I'm overweight. And while losing 25 lbs had somewhat lowered the volume on the "you are a fat piece of shit" voices in my head, a recent plateau has sort of kicked my self-esteem in the ass. And by "plateau" I mean several weeks that have consisted of three days of bingeing followed by four days of starving myself.
I'm undateable. I don't really know why this is, but it is. It has been proven again and again. There was a time when I had it on good authority (the aforementioned voices) that my undateability was due to my fat-piece-of-shit-ness. But I had expected that the minute my BMI moved from the obese area on the chart to the overweight area on the chart men all around would suddenly be able to see past the now slightly thinner layer of fat and notice my redeeming qualities. Alas this has not been the case. The men who say they want a no-drama, low-maintenance, real woman actually seem to want a 25 year old hoochie-mama with fake nails, fake eyelashes, fake boobs and fake hair.
This is not to say I have not had suitors, but seventy year old men, men who are six inches shorter and 50 pounds lighter than me, men without teeth, men whose opening line is "nice body baby"...these are not my target demographic. Call me picky.
My house is falling apart. The one point of pride I had, the fact that I've managed to keep this house, the only house The Boy has ever known, for seven years post-divorce, has been overshadowed by dysfunctional smoke detectors, wrinkly carpet, broken screens, freakishly healthy weeds and faulty wiring.
Then there's my outlook on life. As you might have guessed I'm not exactly a ray of fucking sunshine lately. It could have something to do with the fact that my stupid foot is still broken. Maybe there's some truth to the whole exercise-endorphin-mood thing. Who knew?
But my point is this...I've been doing a really good job of beating myself bloody, figuratively speaking. This is a long-cultivated skill, learned at a very young age.

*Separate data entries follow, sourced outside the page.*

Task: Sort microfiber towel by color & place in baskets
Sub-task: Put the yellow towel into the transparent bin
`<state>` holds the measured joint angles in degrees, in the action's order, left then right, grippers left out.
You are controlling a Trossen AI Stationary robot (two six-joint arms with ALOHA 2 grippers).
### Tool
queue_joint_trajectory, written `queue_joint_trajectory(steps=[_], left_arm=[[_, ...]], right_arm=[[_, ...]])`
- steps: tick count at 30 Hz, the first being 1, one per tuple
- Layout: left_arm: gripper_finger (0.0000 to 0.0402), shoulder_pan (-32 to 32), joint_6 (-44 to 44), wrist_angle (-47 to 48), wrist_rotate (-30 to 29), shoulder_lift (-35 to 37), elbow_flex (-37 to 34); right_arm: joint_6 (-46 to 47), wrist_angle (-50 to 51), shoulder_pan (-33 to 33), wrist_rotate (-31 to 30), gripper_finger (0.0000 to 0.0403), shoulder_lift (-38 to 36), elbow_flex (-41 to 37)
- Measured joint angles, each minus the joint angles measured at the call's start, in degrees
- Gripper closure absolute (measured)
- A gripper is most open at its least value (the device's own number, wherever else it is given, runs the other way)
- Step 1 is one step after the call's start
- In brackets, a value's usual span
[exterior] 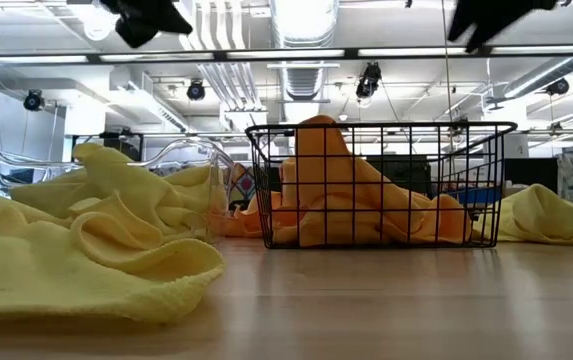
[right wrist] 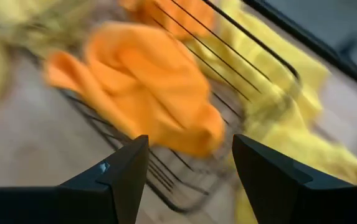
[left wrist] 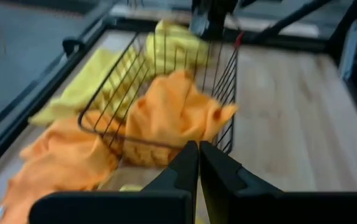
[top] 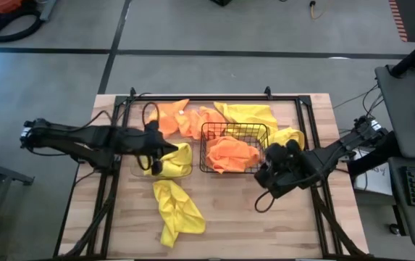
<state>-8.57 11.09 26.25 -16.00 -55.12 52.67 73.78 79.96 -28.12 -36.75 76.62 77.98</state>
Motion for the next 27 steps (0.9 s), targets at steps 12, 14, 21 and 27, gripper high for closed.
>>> queue_joint_trajectory(steps=[12,14,21,27], left_arm=[[0.0401,-9.19,1.47,-1.17,-8.84,1.76,-0.20],[0.0401,-9.98,1.69,-0.91,-9.30,1.48,-0.20],[0.0401,-10.77,1.40,-0.82,-9.65,1.25,-0.22],[0.0401,-10.77,-0.51,-0.82,-11.13,1.29,-0.20]], right_arm=[[15.70,5.04,0.00,9.12,0.0146,-4.80,-10.46],[18.49,4.99,0.00,10.45,0.0142,-5.96,-13.11],[28.68,3.51,0.00,14.74,0.0147,-8.05,-22.81],[32.17,2.03,0.02,14.66,0.0161,-8.03,-27.19]])
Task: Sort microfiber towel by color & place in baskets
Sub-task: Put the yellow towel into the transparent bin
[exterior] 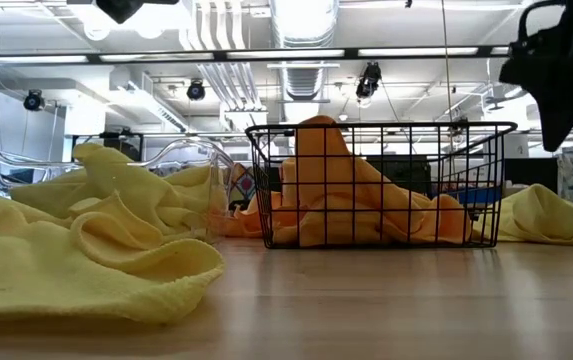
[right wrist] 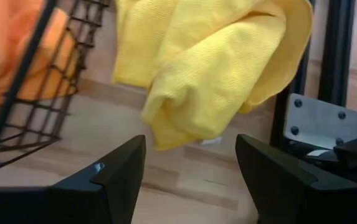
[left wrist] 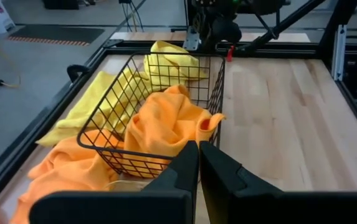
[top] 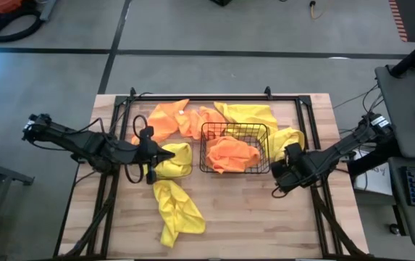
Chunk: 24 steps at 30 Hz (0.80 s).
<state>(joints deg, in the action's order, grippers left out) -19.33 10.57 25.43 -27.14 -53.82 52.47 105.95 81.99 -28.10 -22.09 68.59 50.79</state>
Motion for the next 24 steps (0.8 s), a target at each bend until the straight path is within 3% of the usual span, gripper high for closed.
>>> queue_joint_trajectory(steps=[5,11,14,17,24], left_arm=[[0.0401,0.00,-1.42,-0.02,-0.78,0.16,0.02],[0.0402,0.02,-3.01,-0.30,-1.01,0.69,0.90],[0.0401,0.02,-3.12,-0.30,-1.01,0.74,1.14],[0.0401,0.02,-3.59,-0.17,-1.01,0.74,1.11],[0.0401,0.02,-4.32,-0.04,-1.01,0.70,1.09]], right_arm=[[-1.00,0.18,1.18,-0.12,0.0171,-3.80,-1.87],[-26.99,-0.52,4.83,8.75,0.0177,-7.41,-2.08],[-40.66,-3.89,4.93,8.07,0.0179,-7.28,-2.08],[-48.59,-6.40,5.16,5.37,0.0179,-5.80,-2.08],[-55.95,-4.89,8.90,2.24,0.0179,0.81,-2.17]])
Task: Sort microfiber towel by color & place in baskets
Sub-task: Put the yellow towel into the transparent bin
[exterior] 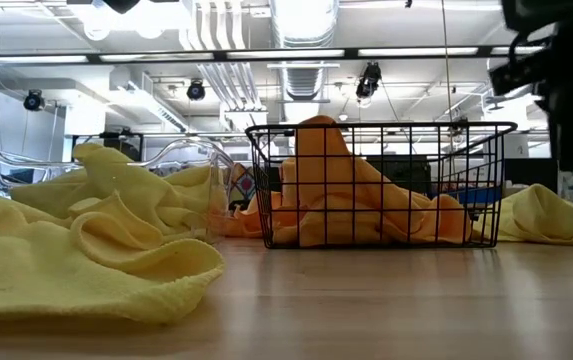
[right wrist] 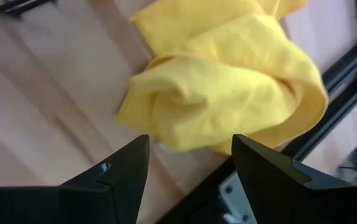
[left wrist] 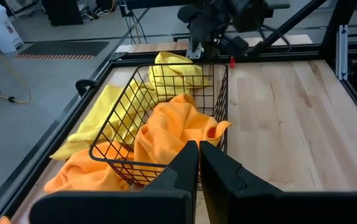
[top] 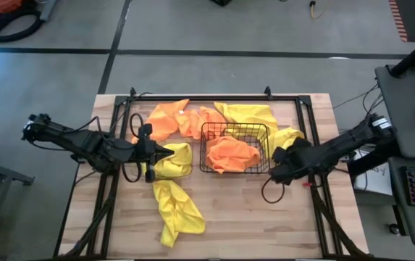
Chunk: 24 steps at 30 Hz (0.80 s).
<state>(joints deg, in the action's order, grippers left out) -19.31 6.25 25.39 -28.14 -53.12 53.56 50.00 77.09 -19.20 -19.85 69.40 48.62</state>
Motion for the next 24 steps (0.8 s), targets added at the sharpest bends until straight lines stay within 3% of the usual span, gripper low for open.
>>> queue_joint_trajectory(steps=[6,24], left_arm=[[0.0402,0.00,0.28,0.80,0.08,0.04,-0.02],[0.0402,0.00,0.05,1.64,0.15,0.04,-0.07]], right_arm=[[-0.61,-0.81,0.87,-4.15,0.0179,-0.46,-0.26],[-2.97,-10.54,4.68,-2.48,0.0179,-9.89,-11.30]])
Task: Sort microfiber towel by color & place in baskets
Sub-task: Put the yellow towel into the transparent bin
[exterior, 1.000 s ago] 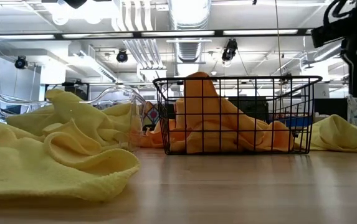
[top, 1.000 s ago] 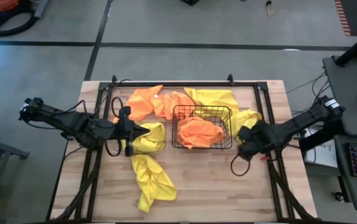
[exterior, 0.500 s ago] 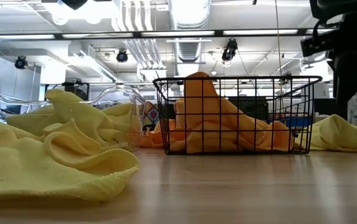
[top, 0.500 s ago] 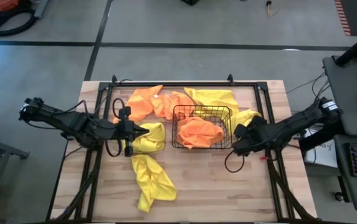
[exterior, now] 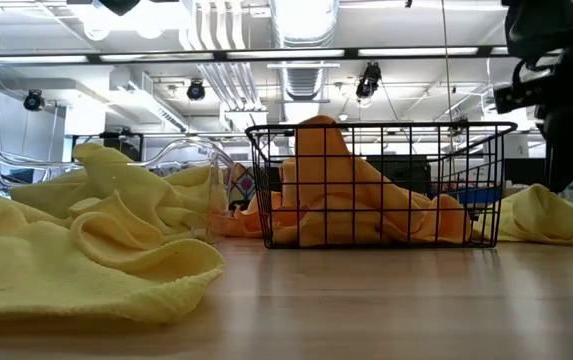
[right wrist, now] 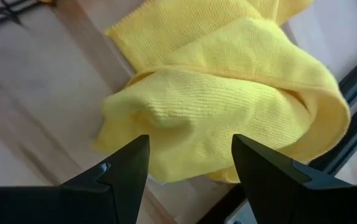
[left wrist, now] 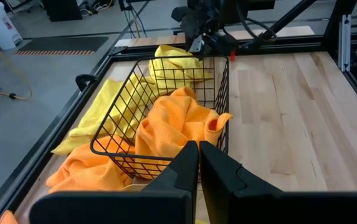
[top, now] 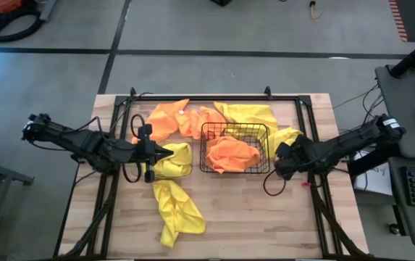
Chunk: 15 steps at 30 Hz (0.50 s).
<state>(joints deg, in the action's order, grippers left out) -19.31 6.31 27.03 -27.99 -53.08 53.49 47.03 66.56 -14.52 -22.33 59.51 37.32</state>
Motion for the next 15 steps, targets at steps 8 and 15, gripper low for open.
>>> queue_joint_trajectory(steps=[8,15], left_arm=[[0.0402,0.00,0.17,-0.06,0.01,0.00,0.00],[0.0402,0.00,0.20,-0.43,0.02,0.00,0.00]], right_arm=[[0.83,-6.63,2.94,-0.34,0.0180,-0.20,-4.11],[3.85,-7.73,4.26,-0.39,0.0269,-0.18,-5.88]])
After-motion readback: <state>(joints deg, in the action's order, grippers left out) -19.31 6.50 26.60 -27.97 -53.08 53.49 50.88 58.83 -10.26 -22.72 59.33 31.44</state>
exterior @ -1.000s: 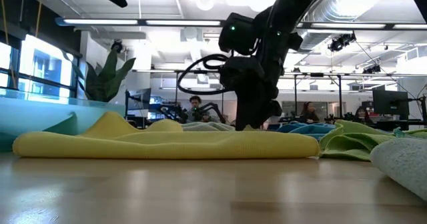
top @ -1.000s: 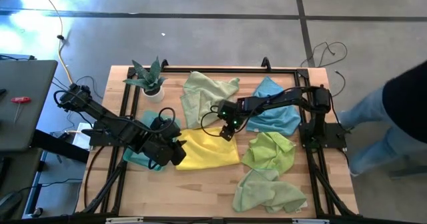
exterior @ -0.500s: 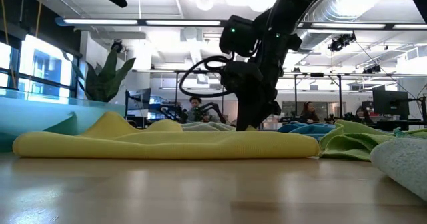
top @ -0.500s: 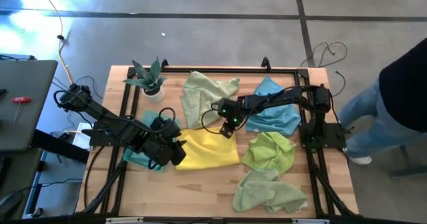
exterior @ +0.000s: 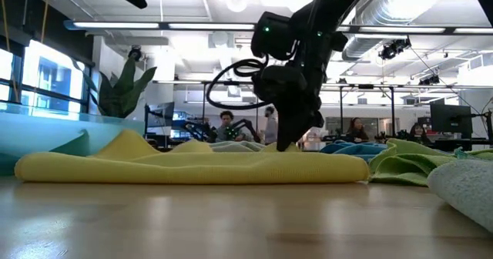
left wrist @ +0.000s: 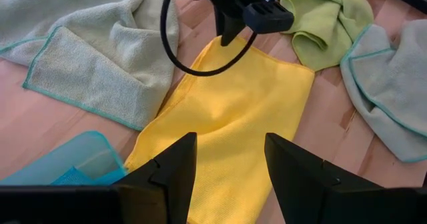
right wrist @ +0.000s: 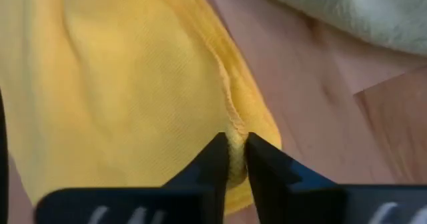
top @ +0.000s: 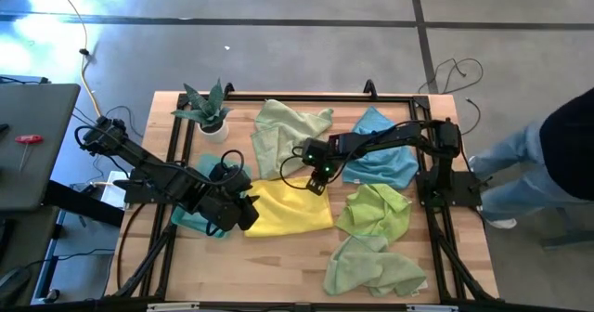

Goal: Fold microfiber towels
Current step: Fold the yellow microfiber towel

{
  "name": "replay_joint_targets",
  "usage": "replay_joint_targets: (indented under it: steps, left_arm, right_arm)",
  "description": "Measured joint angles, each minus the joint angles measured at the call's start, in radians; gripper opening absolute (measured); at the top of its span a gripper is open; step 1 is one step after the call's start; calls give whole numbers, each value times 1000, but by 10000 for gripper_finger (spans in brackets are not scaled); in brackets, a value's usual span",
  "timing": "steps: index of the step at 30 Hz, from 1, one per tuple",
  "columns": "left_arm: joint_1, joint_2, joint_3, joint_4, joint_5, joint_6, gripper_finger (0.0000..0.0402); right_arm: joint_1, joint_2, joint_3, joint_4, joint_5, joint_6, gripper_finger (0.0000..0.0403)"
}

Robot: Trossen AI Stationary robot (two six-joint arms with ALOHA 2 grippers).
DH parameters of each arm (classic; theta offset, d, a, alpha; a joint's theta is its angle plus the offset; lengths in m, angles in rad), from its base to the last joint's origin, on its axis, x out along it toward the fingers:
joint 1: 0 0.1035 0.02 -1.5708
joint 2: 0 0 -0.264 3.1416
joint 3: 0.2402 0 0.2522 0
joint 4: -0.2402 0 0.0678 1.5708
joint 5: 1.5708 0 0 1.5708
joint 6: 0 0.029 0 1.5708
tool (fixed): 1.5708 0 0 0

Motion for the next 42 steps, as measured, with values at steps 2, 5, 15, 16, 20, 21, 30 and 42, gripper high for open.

When I was twelve my mom took me shopping for school clothes. She was appalled to discover that, at the prematurely advanced height of 5'9" I was wearing a size 13. This prompted my first diet. Every day for lunch I had a peach. And only a peach. Oh and I could have as many ice cubes as I could eat. The "you're a fat piece of shit" voice was born. It was kept alive through my teens by a steady diet of bullies, barbie, mainstream media, TV, magazines and boys who, while I had no problem finding a date in my teens, made it clear that I could stand to take off a few pounds.
And by no means am I delusional enough to think that I'm at all unique in all of this. Find me a woman who doesn't beat herself up over her appearance on a daily basis and I'll show you....hell I don't know, because I don't think she exists.
And then this waste of skin comes along:
Uglier on the inside.
I'm not really upset that he doesn't want ME shopping in his store. I'd be about as likely to want to wear something from Abercrombie and Fitch as I would wear a pair of overalls from Baby Gap or a pair of work boots from...well, wherever they sell work boots. What pisses me off is that this ugly inside and out sorry excuse for a human being has found yet another way to separate what he and society consider the pretty people from the not so pretty people.
In the past, what, 50 years or so we've managed to drastically reduce discrimination on the basis of gender, ethnicity and sexual orientation but we, as a society, still place such a value on size that shitbags like this are allowed to publicly admit not only to wanting to keep the the less-than beautiful people (as judged by him) out of his store but also he flat-out states that he discriminates in his hiring practices....and that is LEGAL.
That's right...he couldn't say he hires only one gender. He couldn't say he only hires under a certain age (though it's implied and obviously very very true) or ethnicity but it's completely legal and professionally acceptable for him to admit to hiring only thin employees.
That, my friends, is some serious bullshit there.
Like the teenage girl who is five pounds (FIVE POUNDS) overweight isn't beating herself up enough...now she has to feel self-conscious when she goes into A & F with her skinny friends, not to buy clothes...because she knows they won't fit her...but just to BE with her skinny friends while they shop. Tell me she's not going to go home and dive into a pint of Ben & Jerry's when it's all over. This is how it starts.
In the end I think karma will stomp this guy's ass into a pulp and I'll tell you why. His target customer, cute and thin as they may be....for the most part they don't have the kind of funds that can support a company of that size. They go to school, they hang out at the mall, MAYBE they work part time at McD's for gas money but a pair of A & F jeans would be a week's pay for them so guess who buys them....their overweight, overworked, middle-aged mommies. I'm sickened by the fact that I have supported this fucktard, either by giving The Boy gift cards so he could shop with his friends, or by following him around the dark, cologne-soaked store while he picked out an overpriced shirt or pair of jeans. No more. And I'm not alone in this.
We beat ourselves up enough every day...the last thing we need is some botoxed, capped teeth, overpaid pretentious self-loathing turdbag telling us he doesn't want us in his store.
My guess is American Eagle and Aeropostale are loving this. As for me, I'm happy at Wal Mart. They have a whole department made just for me. :)
Today's lunch.....A mother's day treat. A mocha frappe and chicken McWrap. I'll starve myself tomorrow.